Commands for training NER-Model in prodigy

Hi all,

I am using prodi.gy for almost two years and am very content with this tool and the developments! I had created a standard workflow for my usage purposes. After one year, I unfortunately cannot replicate this workflow, so I am asking for help.

First of all, I created an annotated dataset. The first step was successful:

(text) C:\Users\MyName>python -m prodigy ner.manual annotated_entities18 blank:de datapath/file.csv --label IDENTIFICATION
Using 1 label(s): IDENTIFICATION

:sparkles: Starting the web server at http://0.0.0.0:8080 ...
Open the app in your browser and start annotating!

:heavy_check_mark: Saved 315 annotations to database SQLite
Dataset: annotated_entities18
Session ID: 2022-01-18_13-39-53

Then, I'd like to train a NER-Model from scratch. I usually used this command:

(text) C:\Users\MyName>python -m prodigy train ner annotated_entities18 blank:de --output NER_18
:information_source: Using CPU

✘ Invalid config override 'annotated_entities18': name should start with --

Unfortunately, this doesn't work anymore. I have also used tried some modifications since I have read the documentations again... but I want to replicate the old command 100%. The NER-Model should use the blank:de model!

I would appreciate any help :blush:

Hi! I think the problem here is that the usage of the train command has changed slightly in v1.11 to support training multiple components at the same time (e.g. an NER model and text classifier together) and to integrate with spaCy v3.
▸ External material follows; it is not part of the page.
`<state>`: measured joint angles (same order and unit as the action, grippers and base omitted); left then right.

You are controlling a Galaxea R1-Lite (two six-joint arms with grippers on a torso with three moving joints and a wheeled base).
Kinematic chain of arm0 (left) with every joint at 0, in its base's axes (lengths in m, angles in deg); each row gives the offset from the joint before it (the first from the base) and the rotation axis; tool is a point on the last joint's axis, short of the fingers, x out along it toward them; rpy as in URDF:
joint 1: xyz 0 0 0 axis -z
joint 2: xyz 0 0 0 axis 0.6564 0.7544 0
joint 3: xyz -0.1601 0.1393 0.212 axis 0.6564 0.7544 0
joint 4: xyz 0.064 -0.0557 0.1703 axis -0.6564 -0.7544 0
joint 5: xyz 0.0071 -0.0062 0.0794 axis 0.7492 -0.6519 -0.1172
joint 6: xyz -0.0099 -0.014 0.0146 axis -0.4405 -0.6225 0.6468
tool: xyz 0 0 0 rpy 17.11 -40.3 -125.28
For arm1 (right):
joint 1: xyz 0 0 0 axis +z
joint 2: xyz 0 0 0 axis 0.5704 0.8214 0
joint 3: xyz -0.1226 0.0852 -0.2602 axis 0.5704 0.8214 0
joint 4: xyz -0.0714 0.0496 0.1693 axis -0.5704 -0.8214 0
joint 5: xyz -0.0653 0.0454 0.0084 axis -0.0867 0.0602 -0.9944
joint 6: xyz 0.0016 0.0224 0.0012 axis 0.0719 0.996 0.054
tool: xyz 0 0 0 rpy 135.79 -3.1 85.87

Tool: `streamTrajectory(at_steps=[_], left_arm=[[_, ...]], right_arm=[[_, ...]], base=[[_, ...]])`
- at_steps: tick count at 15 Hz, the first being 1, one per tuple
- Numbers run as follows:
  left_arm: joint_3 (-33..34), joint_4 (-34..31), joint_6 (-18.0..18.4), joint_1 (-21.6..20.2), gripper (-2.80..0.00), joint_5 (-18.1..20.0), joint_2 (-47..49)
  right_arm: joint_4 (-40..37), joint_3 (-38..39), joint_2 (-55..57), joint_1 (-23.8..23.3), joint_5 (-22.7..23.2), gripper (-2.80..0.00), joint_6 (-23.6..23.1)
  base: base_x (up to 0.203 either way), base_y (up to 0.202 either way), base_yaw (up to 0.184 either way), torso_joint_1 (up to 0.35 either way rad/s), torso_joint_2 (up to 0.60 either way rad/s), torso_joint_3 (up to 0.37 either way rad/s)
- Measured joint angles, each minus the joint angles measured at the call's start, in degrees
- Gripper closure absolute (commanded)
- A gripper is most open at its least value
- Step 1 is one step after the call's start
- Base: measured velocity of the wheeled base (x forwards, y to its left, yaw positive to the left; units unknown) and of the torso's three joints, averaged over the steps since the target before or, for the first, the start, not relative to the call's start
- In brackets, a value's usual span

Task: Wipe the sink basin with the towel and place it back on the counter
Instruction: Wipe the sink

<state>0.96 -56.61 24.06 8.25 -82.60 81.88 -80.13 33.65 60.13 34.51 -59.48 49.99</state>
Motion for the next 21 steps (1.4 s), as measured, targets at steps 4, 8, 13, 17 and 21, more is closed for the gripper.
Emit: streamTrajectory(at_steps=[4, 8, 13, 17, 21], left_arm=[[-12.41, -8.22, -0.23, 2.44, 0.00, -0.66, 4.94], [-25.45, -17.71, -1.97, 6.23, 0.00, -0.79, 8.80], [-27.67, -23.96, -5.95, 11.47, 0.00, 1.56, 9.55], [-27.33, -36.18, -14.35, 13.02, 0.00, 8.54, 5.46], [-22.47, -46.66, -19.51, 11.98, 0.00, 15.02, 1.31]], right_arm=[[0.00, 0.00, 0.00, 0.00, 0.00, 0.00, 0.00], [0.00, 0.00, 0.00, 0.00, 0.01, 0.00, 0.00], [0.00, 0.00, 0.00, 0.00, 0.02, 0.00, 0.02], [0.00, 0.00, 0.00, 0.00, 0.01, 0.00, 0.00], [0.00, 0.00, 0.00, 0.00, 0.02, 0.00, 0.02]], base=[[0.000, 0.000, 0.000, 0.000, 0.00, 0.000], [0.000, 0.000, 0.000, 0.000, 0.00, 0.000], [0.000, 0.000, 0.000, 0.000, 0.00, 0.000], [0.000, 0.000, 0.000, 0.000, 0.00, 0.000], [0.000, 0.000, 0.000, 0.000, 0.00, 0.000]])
You can see the new command usage and available arguments here: https://prodi.gy/docs/recipes#train

So your training command could now look like this:

python -m prodigy train ./NER_18 --ner annotated_entities18 --lang de

Thanks Ines for your quick reply! Is the trained NER model equivalent to the NER model of the previous command? I have really just used the spacy blank:de model, no tokenizer or whatever... Am a bit confused about this, but If it's the same command, then I will continue to use it this way :blush:

Best regards

Yes, the basic setup will be the same – setting --lang de is equivalent to starting out with the blank:de language which just includes the default German tokenizer and no components.
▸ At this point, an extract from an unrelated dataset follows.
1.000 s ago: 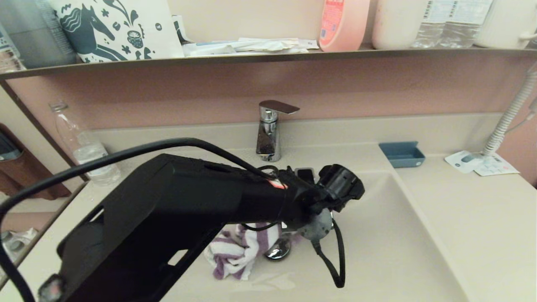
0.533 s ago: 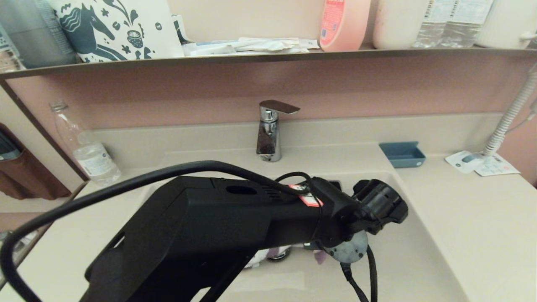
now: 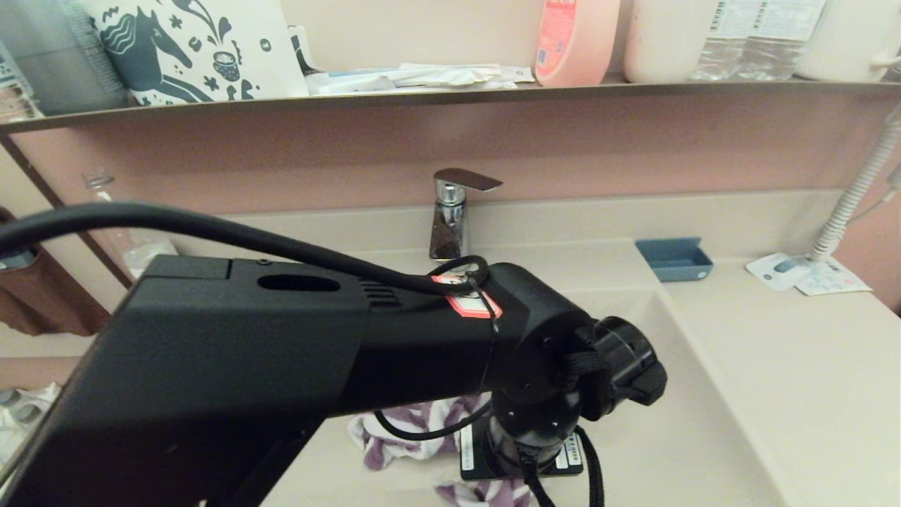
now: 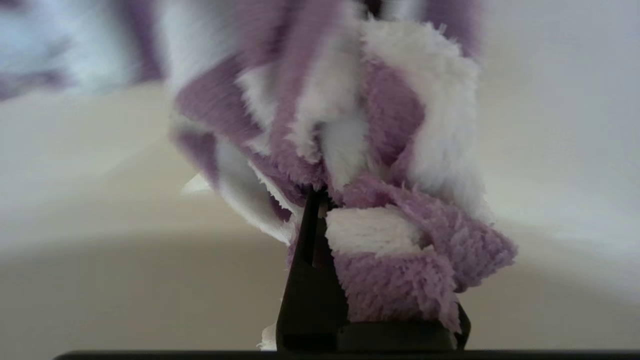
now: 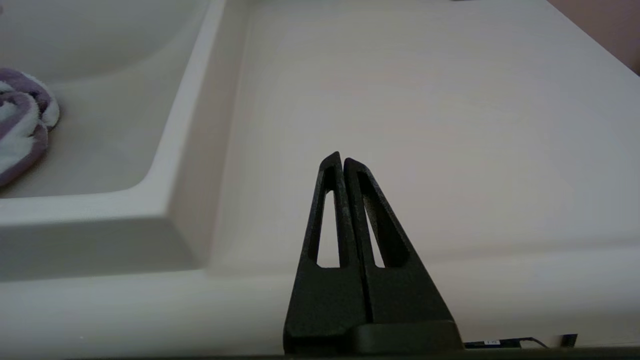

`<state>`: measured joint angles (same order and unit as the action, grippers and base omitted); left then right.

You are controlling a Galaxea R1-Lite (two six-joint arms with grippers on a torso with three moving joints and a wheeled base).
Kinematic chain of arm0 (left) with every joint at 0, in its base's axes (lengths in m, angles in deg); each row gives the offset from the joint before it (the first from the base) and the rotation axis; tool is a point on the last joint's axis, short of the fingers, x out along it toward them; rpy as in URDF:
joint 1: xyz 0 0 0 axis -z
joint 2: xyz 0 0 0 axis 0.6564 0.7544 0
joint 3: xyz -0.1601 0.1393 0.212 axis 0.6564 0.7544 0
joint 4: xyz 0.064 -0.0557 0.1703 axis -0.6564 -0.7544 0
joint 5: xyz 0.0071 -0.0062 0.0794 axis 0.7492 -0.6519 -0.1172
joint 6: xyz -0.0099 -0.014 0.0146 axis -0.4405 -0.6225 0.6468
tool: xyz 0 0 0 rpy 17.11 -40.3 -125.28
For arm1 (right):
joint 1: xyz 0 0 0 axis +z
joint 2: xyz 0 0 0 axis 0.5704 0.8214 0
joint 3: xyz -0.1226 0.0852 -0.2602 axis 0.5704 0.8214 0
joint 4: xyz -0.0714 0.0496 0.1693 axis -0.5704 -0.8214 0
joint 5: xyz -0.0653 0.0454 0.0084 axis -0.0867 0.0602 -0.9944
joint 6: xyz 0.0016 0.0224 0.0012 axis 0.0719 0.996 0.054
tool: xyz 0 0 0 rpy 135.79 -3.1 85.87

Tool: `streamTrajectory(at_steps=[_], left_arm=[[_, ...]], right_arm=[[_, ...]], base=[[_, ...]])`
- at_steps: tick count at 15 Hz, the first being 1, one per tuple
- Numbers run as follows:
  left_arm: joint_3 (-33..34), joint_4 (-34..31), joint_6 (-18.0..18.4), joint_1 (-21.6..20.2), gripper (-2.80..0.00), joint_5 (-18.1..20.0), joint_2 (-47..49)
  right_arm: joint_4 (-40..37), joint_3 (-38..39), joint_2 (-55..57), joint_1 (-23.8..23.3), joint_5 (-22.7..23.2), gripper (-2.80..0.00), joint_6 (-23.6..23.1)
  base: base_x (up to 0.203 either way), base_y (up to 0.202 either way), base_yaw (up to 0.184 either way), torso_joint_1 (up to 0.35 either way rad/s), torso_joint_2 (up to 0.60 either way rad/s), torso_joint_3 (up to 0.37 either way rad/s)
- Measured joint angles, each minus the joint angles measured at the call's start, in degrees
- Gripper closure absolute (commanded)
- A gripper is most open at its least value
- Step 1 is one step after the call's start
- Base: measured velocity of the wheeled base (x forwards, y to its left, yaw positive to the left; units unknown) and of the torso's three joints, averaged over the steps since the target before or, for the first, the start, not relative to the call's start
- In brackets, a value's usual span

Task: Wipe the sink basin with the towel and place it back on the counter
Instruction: Wipe the sink

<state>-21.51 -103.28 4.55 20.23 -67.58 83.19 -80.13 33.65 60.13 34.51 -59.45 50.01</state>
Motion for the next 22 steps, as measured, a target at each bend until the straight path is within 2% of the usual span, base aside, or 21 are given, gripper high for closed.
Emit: streamTrajectory(at_steps=[4, 6, 8, 11, 14, 16, 19, 22], left_arm=[[14.47, 2.62, 0.00, -1.42, 0.00, -0.68, -3.89], [22.25, 6.69, 1.04, -4.27, 0.00, -2.19, -6.83], [29.03, 9.59, 4.72, -8.58, 0.00, -2.81, -10.90], [37.21, 11.11, 13.32, -14.78, 0.00, -3.17, -17.59], [41.81, 13.82, 21.18, -22.00, 0.00, -5.97, -22.14], [43.77, 20.56, 26.45, -25.90, 0.00, -6.54, -23.87], [47.70, 36.51, 32.08, -28.18, 0.00, -6.54, -24.11], [48.14, 49.46, 32.89, -26.70, 0.00, -6.37, -20.71]], right_arm=[[0.00, 0.00, 0.00, 0.00, -0.02, 0.00, 0.00], [0.00, 0.00, 0.00, 0.00, 0.00, 0.00, -0.02], [0.00, 0.00, 0.00, 0.00, -0.02, 0.00, 0.00], [0.00, 0.00, 0.00, 0.00, -0.01, 0.00, -0.02], [0.00, 0.00, 0.00, 0.00, -0.02, 0.00, 0.00], [0.00, 0.00, 0.00, 0.00, 0.00, 0.00, -0.02], [0.00, 0.00, 0.00, 0.00, 0.00, 0.00, 0.00], [0.00, 0.00, 0.00, 0.00, 0.00, 0.00, -0.02]], base=[[0.000, 0.000, 0.000, 0.000, 0.00, 0.000], [0.000, 0.000, 0.000, 0.000, 0.00, 0.000], [0.000, 0.000, 0.000, 0.000, 0.00, 0.000], [0.000, 0.000, 0.000, 0.000, 0.00, 0.000], [0.000, 0.000, 0.000, 0.000, 0.00, 0.000], [0.000, 0.000, 0.000, 0.000, 0.00, 0.000], [0.000, 0.000, 0.000, 0.000, 0.00, 0.000], [0.000, 0.000, 0.000, 0.000, 0.00, 0.000]])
That said, the model you train with the latest Prodigy and spaCy v3 won't be compatible with spaCy v2.

1 Like

Thanks a lot. One last question: I'd like to load my own NER-model (which I have trained on the previous iteration). I'm again confused how the new commands are working...
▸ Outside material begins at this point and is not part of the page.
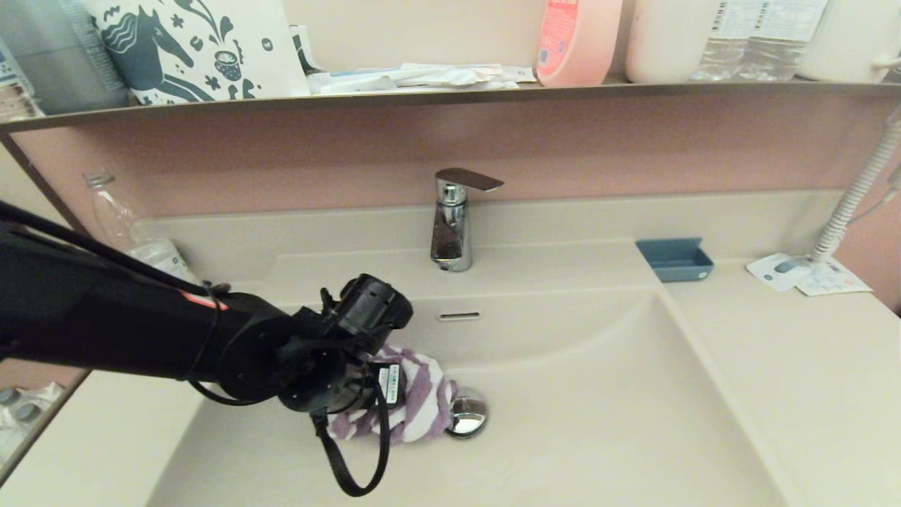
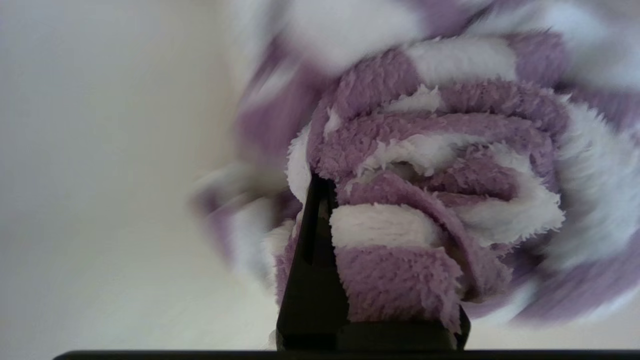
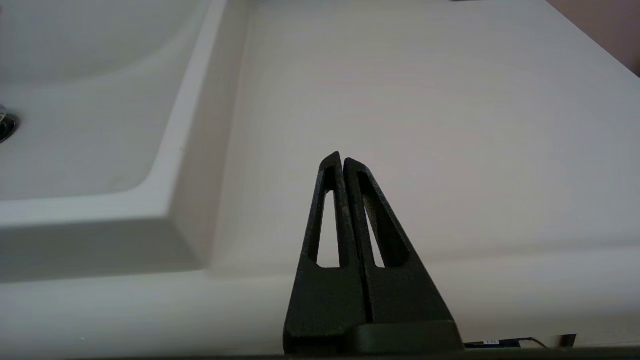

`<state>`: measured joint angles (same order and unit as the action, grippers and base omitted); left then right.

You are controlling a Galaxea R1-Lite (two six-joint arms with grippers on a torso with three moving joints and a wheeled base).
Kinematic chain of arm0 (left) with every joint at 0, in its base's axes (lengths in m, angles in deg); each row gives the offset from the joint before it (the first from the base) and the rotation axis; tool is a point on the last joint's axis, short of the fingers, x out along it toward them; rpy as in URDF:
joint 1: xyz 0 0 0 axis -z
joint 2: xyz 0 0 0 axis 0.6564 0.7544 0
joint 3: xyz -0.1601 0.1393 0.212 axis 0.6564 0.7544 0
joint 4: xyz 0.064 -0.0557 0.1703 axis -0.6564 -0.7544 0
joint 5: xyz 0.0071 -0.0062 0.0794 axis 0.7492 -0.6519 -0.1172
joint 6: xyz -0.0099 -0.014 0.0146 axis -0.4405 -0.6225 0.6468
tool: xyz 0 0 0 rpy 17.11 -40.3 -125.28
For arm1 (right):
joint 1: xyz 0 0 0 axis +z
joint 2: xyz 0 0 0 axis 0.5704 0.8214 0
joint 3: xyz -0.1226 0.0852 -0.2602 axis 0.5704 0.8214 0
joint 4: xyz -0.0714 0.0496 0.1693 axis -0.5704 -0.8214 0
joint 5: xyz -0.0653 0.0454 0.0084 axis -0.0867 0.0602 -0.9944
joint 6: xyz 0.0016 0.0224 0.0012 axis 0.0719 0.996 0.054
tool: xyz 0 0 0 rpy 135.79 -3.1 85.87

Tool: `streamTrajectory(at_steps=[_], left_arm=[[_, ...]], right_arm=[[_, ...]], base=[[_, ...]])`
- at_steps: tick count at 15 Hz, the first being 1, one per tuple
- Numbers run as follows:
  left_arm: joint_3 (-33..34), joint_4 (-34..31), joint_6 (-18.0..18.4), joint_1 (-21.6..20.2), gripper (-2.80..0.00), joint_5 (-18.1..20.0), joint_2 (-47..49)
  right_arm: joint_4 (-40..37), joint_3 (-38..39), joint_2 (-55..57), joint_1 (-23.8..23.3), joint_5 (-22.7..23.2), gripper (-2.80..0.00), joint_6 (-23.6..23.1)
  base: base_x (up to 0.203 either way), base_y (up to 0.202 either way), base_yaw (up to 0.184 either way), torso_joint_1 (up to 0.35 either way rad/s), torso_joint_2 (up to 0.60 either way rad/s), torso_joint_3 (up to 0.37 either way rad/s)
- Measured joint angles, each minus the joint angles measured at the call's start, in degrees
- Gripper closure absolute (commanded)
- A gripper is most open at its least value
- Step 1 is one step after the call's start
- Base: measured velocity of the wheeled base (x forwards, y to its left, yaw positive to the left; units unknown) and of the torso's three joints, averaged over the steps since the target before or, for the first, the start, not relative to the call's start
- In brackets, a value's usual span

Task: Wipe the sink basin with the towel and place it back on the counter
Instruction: Wipe the sink

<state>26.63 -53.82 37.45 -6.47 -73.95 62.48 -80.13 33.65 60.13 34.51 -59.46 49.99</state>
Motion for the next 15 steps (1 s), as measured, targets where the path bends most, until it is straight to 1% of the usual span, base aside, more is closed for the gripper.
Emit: streamTrajectory(at_steps=[1, 2, 7, 10, 13, 15], left_arm=[[-0.99, 1.89, -0.29, 1.20, 0.00, -0.02, 1.33], [-2.40, 2.36, -0.97, 2.49, 0.00, -0.05, 2.62], [-11.09, 1.47, -4.12, 7.85, 0.00, -0.27, 8.15], [-16.53, -1.79, -6.13, 12.05, 0.00, -0.96, 11.55], [-24.69, -6.22, -7.46, 15.29, 0.00, -0.32, 14.51], [-30.03, -10.40, -8.69, 17.57, 0.00, -0.16, 16.13]], right_arm=[[0.00, 0.00, 0.00, 0.00, -0.02, 0.00, 0.02], [0.00, 0.00, 0.00, 0.00, -0.02, 0.00, 0.00], [0.00, 0.00, 0.00, 0.00, -0.02, 0.00, 0.02], [0.00, 0.00, 0.00, 0.00, -0.02, 0.00, 0.01], [0.00, 0.00, 0.00, 0.00, -0.02, 0.00, 0.01], [0.00, 0.00, 0.00, 0.00, -0.01, 0.00, 0.02]], base=[[0.000, 0.000, 0.000, 0.000, 0.00, 0.000], [0.000, 0.000, 0.000, 0.000, 0.00, 0.000], [0.000, 0.000, 0.000, 0.000, 0.00, 0.000], [0.000, 0.000, 0.000, 0.000, 0.00, 0.000], [0.000, 0.000, 0.000, 0.000, 0.00, 0.000], [0.000, 0.000, 0.000, 0.000, 0.00, 0.000]])
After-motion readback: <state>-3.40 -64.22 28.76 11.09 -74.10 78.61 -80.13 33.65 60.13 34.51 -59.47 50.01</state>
In that case, you can just use the --base-model argument, e.g. --base-model /path/to/your/model. In general, we'd recommend retraining a model on all annotations from scratch, rather than updating a previously trained artifact, since this will give you better and more reliable results. But the base model setting can still be useful if you want to update one of the trained pipelines provided by spaCy etc.

1 Like

Thank you very much Ines. This was my plan :blush: